ASSIGNMENT —
Please output the section of the listing below that opens with the line containing "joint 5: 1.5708" and closes with the line containing "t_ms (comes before", exactly and with nothing else.
■ ■ ■ ■ ■
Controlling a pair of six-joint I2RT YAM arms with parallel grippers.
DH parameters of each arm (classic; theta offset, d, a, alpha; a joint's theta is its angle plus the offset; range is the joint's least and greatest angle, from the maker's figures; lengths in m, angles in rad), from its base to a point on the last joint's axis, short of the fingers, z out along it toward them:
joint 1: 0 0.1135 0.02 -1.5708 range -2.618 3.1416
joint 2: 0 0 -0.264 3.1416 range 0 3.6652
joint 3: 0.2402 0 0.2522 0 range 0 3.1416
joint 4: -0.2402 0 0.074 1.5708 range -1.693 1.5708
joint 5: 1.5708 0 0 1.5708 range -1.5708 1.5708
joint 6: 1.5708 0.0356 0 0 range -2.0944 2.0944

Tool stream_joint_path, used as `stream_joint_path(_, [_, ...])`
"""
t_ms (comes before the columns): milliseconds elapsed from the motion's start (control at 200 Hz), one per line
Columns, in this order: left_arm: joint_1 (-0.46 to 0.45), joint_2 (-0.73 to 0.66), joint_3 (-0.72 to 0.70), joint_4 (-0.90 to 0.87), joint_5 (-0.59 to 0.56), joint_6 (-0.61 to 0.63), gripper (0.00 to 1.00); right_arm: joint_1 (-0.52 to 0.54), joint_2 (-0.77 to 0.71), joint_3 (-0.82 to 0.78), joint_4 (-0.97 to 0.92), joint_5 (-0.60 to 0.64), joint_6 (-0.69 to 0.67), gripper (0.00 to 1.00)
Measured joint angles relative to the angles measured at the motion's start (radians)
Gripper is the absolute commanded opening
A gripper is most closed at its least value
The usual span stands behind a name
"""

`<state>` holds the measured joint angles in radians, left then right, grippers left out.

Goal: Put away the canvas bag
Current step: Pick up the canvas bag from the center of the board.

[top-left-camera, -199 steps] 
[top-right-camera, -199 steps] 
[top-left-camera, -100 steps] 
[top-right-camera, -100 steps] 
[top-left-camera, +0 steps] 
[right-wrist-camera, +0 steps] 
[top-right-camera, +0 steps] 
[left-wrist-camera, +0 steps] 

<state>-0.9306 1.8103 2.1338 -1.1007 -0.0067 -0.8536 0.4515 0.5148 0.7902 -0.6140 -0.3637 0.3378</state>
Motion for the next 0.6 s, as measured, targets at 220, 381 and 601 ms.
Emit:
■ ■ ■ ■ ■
RESPONSE TO THIS EXERCISE —
joint 5: 1.5708 0 0 1.5708 range -1.5708 1.5708
joint 6: 1.5708 0.0356 0 0 range -2.0944 2.0944

Tool stream_joint_path, used as `stream_joint_path(_, [_, ...])`
"""
t_ms (comes before the columns): milliseconds elapsed from the motion's start (control at 200 Hz), one per line

This is the complete answer to the exercise.